Farah Al Qasimi, "M Napping on Carpet," 2016. (Courtesy the artist; Helena Anrather, New York; and the Third Line, Dubai)
Farah Al Qasimi, "M Napping on Carpet," 2016. (Courtesy the artist; Helena Anrather, New York; and the Third Line, Dubai)

Farah Al Qasimi creates lush, vividly detailed photographs that leave almost everything to the imagination.

And if that sounds like a paradox, it is. Somehow, as colorful and object-packed as Al Qasimi’s photographs of life in the United Arab Emirates are, it’s usually implicit that the real story lies just outside the camera’s frame.

For example, in her 2017 photo “Living Room Vape,” on view beginning July 30 as part of Al Qasimi’s show at the MIT List Center for the Visual Arts, we see a man sitting on a brocade couch engulfed in a cloud of vapor emanating from his e-cigarette. The cloud obscures his face. A woman stands across from him with hand extended, as if she might be gesturing for her own chance to take a toke. Most of her figure is outside the frame and we can’t see her face or be sure what she is doing. What we can see is the rich royal blue of the walls, the deep purple and fuchsia of her silk robe, the ornate decorative screen behind the couch, the intricately patterned vases on the coffee table, the crimson of the Persian carpet and the Thomas Kinkade-like pastoral landscape above the couch.

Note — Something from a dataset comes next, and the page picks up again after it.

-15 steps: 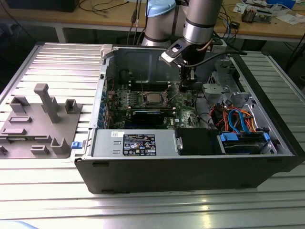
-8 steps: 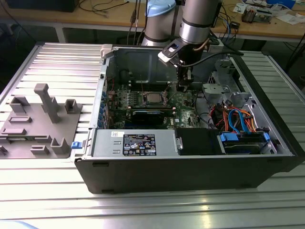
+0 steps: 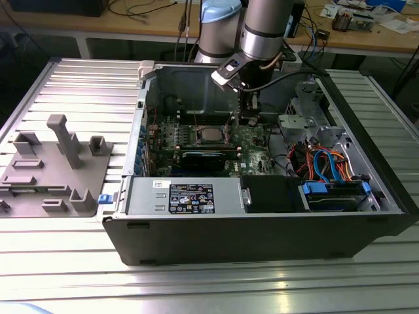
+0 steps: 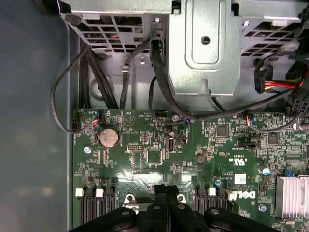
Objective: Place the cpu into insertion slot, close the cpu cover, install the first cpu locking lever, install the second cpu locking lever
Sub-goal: 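Close the cpu cover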
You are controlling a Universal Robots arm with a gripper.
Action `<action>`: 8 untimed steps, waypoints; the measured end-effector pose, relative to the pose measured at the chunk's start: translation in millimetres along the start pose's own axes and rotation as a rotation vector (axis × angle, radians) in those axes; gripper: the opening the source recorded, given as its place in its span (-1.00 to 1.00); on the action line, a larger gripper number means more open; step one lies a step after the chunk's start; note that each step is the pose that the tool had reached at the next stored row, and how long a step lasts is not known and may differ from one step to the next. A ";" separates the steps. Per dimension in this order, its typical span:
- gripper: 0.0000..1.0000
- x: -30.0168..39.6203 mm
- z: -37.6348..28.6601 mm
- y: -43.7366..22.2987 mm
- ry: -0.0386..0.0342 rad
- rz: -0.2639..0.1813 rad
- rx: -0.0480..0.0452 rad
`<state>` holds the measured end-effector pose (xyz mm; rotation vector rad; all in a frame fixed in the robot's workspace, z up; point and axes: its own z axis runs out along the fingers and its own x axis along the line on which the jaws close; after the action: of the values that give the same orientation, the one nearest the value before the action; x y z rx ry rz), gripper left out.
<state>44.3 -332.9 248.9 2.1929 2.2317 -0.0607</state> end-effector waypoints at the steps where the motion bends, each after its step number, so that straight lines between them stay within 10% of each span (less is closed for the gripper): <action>1: -0.79 0.0 0.0 -0.9 0.0000 0.000 0.0000; 8: -0.79 0.1 0.1 -5.0 0.0003 0.000 0.0000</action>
<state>39.2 -332.9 248.9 2.1931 2.2317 -0.0603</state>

Al Qasimi snapped this photograph one night after dinner at a friend’s house in Abu Dhabi.

Farah Al Qasimi, "A’s Reflection," 2019. (Courtesy the artist; Helena Anrather, New York; and the Third Line, Dubai)
Farah Al Qasimi, "A’s Reflection," 2019. (Courtesy the artist; Helena Anrather, New York; and the Third Line, Dubai)

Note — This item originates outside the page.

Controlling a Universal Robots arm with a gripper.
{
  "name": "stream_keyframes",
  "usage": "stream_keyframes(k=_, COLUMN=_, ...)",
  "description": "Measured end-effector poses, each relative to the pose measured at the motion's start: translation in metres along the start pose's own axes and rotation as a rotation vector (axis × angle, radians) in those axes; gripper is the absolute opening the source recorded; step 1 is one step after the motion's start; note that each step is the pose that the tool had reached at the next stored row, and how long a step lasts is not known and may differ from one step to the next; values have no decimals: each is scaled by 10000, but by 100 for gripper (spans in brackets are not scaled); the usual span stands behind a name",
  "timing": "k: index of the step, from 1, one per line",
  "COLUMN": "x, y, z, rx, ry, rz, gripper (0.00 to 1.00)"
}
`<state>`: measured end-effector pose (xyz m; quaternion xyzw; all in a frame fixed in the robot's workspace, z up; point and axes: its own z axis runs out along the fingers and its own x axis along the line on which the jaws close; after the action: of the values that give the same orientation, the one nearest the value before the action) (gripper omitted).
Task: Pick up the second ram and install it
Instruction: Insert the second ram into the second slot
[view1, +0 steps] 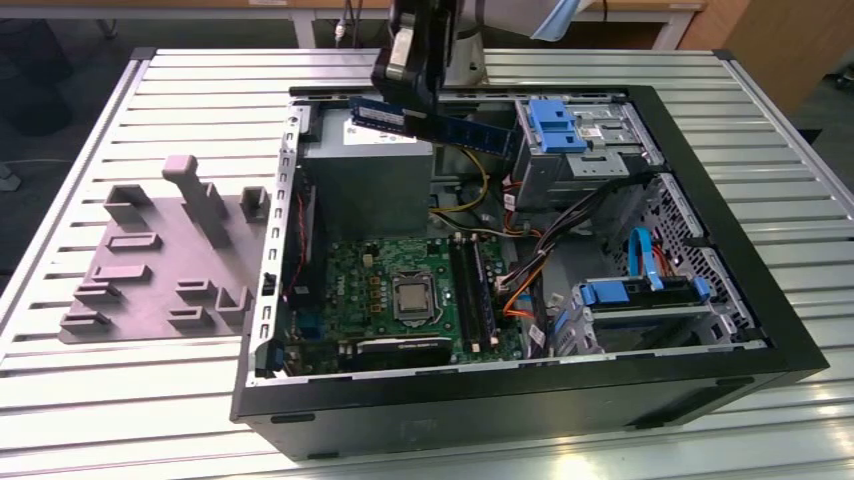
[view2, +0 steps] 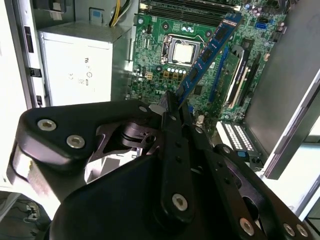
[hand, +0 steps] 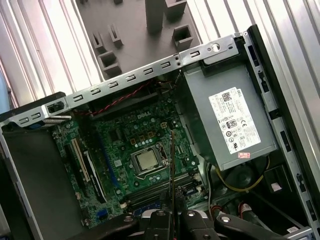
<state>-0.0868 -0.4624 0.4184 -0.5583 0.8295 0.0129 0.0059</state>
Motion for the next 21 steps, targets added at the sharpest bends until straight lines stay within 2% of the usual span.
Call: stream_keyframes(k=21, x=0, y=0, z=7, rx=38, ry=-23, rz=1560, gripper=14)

“There was something particular about that scene that was really indicative to me of the highs and lows of Western influence in the Gulf,” she says. “For me, it becomes a kind of amalgamation of all these signifiers of taste and culture. But then, there's also the anonymity of the sitter and the person who's calling to him. For me, he's kind of like the Cheshire Cat, shrouded in luxury, shrouded in smoke, but there's something also about entrapment there, or at least disengagement.”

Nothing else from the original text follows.